The difficulties of differential diagnosis for local lymphadenopathy lie in identifying a local inflammatory process of an infectious (usually) or non-infectious nature. Lymphatic vessels supplying the upper extremities of the body, the chest wall and the mammary glands pass through the axillary lymph nodes, and as a result, the inflammatory process in this part of the body can provoke enlargement of the lymph nodes. Much less often, the pathogen enters the lymph node and directly through the skin of the axillary region when its integrity is violated. Possible causes of axillary lymphadenitis:

  • panaritiums;
  • erysipelas of the upper limb;
  • phlegmon of soft tissues of the hand, forearm and shoulder;
  • osteomyelitis of the bones of the upper limb;
  • boils of the same localization;
  • purulent mastitis;
  • cat scratch disease;
  • lymphoma;
  • mammary cancer;
  • melanoma.

Bacterial axillary lymphadenitis is caused by the following infectious agents:

  • staphylococci and streptococci;
  • Proteus wand;
  • coli;
  • enterobacteria

In order to establish the correct diagnosis, it is necessary to take into account the anamnesis and all clinical indications. Diagnosis is usually made using puncture biopsy of lymph nodes; if necessary, lymph node excision can be performed, followed by histological analysis. Before making a diagnosis, a number of examinations are carried out:

  • lymphoscintigraphy;
  • computed tomography;
  • radiopaque lymphography.

Often a patient has to go through several specialists at once to verify the diagnosis, from a general practitioner to an infectious disease specialist, a venereologist, an oncologist and a therapist. The examination begins with palpation (palpation) of the areas where the nodes are located. If primary signs of lymphadenitis are detected, an ultrasound examination is first prescribed. Differential diagnosis should be carried out with systemic blood diseases (leukemia, lymphogranulomatosis), storage diseases (Gaucher, Niemann-Pick), immunopathological diseases (chronic granulomatous disease, juvenile rheumatoid arthritis, systemic lupus erythematosus, dermatomyositis, etc.), tumor metastases. Sometimes it is necessary to carry out a differential diagnosis with other surgical diseases, for example, breast cancer can metastasize to nearby (axillary lymph nodes) and then treatment will be aimed at the underlying disease.

Therapy

Lymphadenitis is treated in an adult using traditional methods. These include:

  • bed rest,
  • treatment with antibiotics,
  • UHF,
  • electrophoresis,
  • galvanization,
  • no impact on damaged areas of the body,
  • vitamin complexes.

Among other things, they may also prescribe special products and ointments.

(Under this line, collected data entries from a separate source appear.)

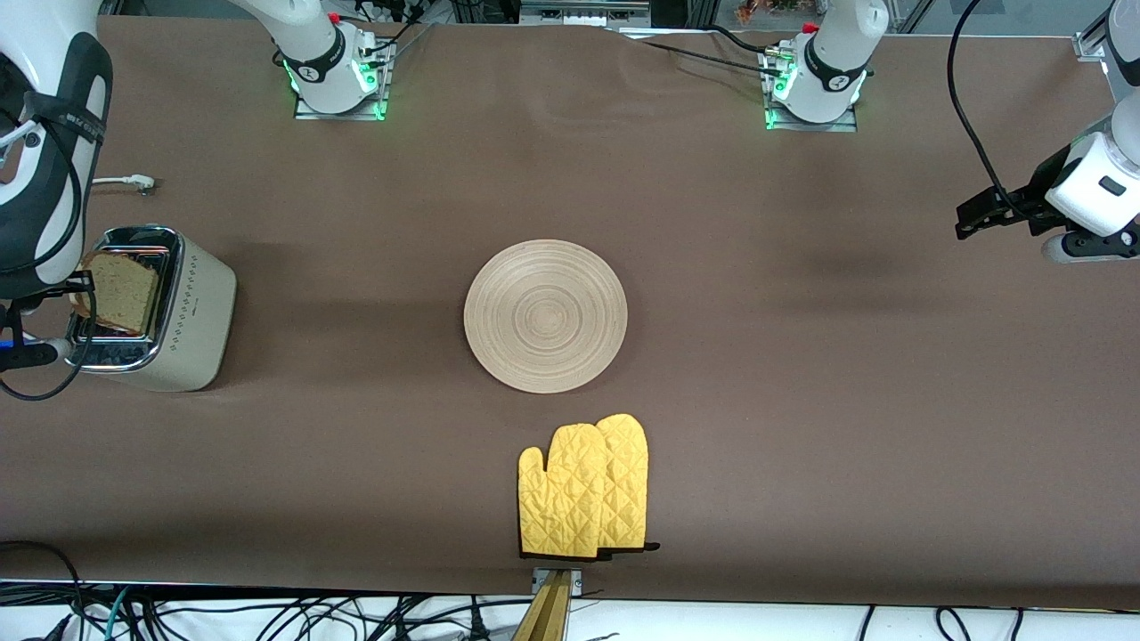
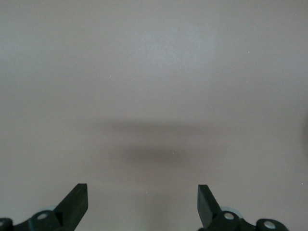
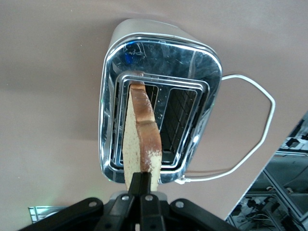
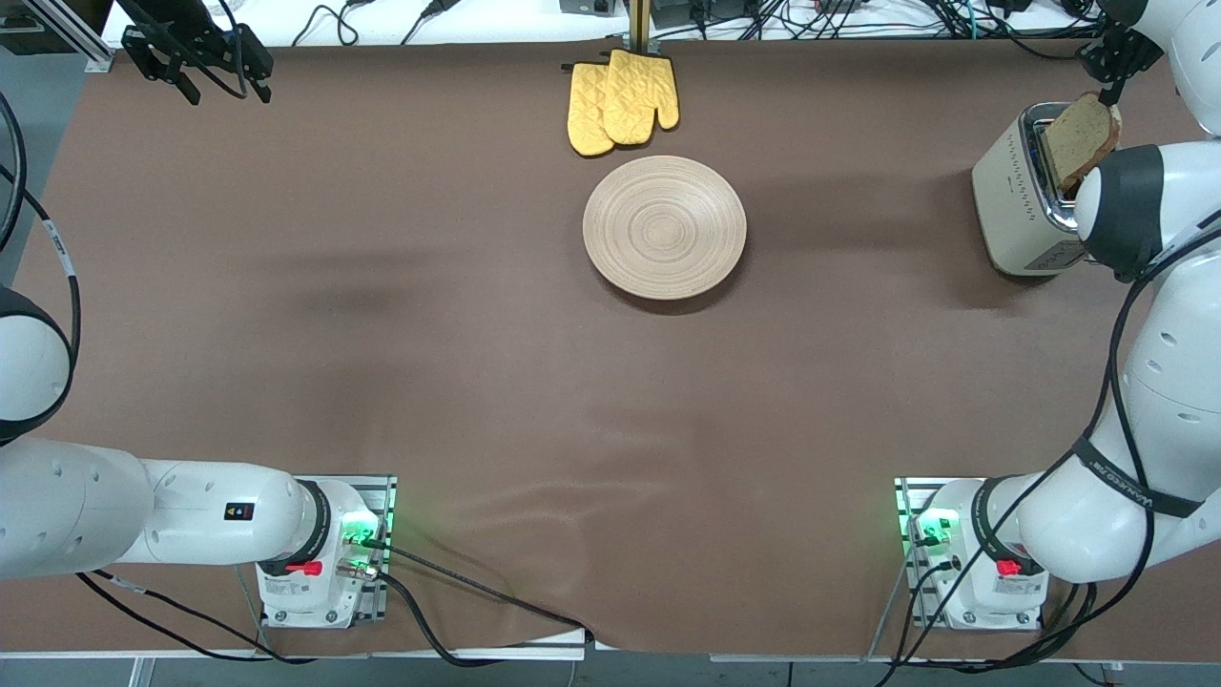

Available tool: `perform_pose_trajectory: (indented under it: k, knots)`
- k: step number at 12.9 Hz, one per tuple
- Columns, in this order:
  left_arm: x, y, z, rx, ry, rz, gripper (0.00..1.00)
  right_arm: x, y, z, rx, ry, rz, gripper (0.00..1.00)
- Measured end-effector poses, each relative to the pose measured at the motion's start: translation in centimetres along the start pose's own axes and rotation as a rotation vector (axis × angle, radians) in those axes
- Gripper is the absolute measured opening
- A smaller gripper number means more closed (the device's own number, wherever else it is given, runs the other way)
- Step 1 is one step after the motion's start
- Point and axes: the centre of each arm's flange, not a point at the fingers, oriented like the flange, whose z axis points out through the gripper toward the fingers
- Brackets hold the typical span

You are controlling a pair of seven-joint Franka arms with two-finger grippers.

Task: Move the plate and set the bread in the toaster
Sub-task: 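Lower the bread into the toaster slot with the right gripper, then open the right gripper to release the bread in the slot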

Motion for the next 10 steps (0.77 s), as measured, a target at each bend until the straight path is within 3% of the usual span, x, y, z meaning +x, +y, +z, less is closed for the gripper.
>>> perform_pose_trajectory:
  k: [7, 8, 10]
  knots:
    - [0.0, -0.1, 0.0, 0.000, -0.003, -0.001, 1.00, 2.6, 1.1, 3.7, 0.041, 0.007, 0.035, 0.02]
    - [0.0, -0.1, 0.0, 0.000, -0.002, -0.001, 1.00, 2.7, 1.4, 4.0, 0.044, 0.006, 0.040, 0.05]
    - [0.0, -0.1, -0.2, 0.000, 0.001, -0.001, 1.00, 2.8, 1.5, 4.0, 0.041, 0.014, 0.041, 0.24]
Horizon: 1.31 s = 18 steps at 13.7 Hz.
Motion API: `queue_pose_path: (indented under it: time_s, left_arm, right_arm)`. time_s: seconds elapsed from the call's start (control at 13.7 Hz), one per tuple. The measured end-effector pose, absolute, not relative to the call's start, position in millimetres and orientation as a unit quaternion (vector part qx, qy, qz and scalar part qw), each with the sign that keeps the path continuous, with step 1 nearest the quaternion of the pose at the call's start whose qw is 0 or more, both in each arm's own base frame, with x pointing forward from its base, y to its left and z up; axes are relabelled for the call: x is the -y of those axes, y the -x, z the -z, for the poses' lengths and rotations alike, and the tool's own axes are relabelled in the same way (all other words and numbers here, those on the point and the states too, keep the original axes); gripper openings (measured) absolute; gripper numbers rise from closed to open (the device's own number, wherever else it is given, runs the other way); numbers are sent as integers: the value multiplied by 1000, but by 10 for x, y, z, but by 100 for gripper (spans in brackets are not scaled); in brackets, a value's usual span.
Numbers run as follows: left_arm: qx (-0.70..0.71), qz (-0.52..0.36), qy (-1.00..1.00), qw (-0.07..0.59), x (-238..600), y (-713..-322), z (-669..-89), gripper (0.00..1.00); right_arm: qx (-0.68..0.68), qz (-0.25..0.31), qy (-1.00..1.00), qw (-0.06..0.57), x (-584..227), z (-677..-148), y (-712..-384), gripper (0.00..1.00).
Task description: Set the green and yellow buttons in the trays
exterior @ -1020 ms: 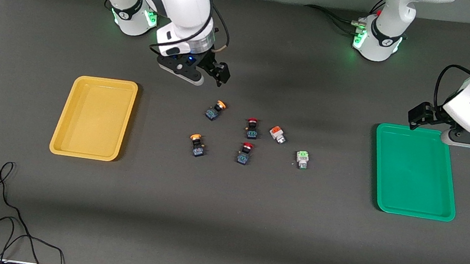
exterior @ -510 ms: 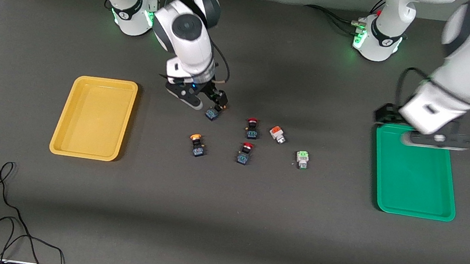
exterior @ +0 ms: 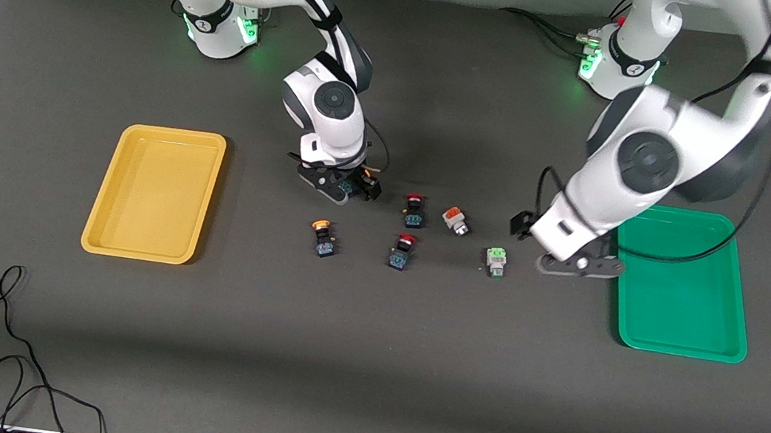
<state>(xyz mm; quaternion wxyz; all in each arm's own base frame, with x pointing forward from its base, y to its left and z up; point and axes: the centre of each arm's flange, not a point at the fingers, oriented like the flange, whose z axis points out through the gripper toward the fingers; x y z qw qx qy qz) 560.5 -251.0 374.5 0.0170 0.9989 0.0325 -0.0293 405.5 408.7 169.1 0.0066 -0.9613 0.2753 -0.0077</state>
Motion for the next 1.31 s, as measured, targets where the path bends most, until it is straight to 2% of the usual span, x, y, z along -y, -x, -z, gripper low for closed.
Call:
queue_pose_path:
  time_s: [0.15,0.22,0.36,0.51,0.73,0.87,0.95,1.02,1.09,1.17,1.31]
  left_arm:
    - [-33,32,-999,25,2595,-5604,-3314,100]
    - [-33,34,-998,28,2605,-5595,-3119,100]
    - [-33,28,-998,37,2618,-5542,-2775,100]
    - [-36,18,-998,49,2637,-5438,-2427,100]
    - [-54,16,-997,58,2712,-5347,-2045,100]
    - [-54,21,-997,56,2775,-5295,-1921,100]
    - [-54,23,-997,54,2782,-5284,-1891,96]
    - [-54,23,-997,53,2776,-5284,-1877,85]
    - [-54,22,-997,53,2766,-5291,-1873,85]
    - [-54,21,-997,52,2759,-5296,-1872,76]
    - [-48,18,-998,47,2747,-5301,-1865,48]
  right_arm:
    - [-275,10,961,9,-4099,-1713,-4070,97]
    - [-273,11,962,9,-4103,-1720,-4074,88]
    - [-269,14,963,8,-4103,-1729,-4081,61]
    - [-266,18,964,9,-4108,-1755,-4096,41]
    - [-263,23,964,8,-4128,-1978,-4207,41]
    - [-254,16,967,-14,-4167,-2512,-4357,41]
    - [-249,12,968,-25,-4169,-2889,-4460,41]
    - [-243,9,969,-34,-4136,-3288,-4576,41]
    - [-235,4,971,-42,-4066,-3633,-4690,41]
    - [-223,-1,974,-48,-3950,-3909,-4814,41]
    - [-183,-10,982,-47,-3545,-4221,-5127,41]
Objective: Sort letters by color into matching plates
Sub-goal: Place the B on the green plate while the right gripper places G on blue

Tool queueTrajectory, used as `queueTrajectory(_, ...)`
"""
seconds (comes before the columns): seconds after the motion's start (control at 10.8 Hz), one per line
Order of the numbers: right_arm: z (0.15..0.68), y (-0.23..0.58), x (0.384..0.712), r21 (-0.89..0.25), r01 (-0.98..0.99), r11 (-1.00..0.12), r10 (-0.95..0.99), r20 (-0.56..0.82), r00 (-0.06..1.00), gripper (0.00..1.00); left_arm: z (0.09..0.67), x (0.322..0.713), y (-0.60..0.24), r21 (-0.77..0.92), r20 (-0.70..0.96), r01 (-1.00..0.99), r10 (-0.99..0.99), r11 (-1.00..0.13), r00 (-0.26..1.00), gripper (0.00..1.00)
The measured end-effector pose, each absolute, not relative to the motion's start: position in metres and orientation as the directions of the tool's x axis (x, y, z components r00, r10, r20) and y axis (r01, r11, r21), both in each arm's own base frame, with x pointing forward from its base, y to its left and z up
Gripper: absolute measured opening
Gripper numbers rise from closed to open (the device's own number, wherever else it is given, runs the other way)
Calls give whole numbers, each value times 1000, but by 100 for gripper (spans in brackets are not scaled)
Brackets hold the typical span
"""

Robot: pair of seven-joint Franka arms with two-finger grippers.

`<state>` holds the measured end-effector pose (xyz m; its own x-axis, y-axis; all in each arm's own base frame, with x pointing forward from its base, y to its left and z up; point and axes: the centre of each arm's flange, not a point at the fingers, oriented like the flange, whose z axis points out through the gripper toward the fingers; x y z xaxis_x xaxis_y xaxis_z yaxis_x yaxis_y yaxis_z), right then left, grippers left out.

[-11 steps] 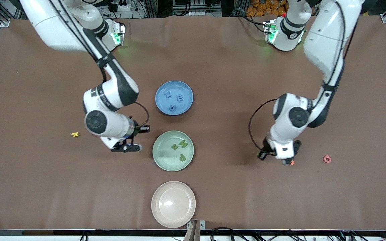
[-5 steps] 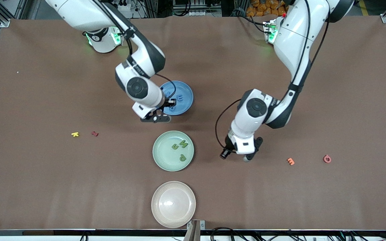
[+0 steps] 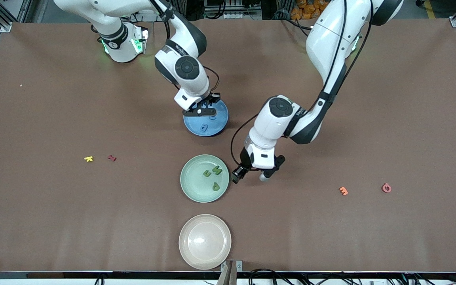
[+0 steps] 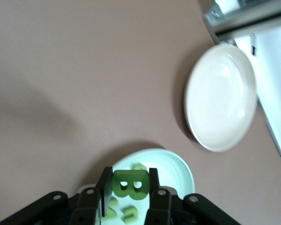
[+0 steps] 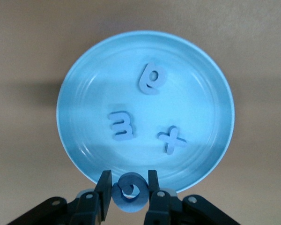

Importance is attached to lymphadenitis treatment with antibiotics . Before prescribing this type of treatment, the specialist is obliged to conduct an examination to determine whether harmful organisms have reacted to such drugs. It is clear that the doctor prescribes to the patient those medications to which the pathogens give a reaction.

When it comes to urticaria lymphadenitis with purulent processes, then to cure it is necessary to open the purulent pimples and remove all the liquid from them.

If a tuberculosis bacillus is detected, the patient is transferred to hospital treatment. Within the clinical center, strict monitoring of the patient’s condition is carried out, as well as his isolation from healthy people to prevent the development of infection.


treatment of lymphadenitis

To treat chronic lymphadenitis, it is necessary to detect and eliminate the main factor of lymph node compaction. Only this will allow you to get rid of the pathology 100% forever.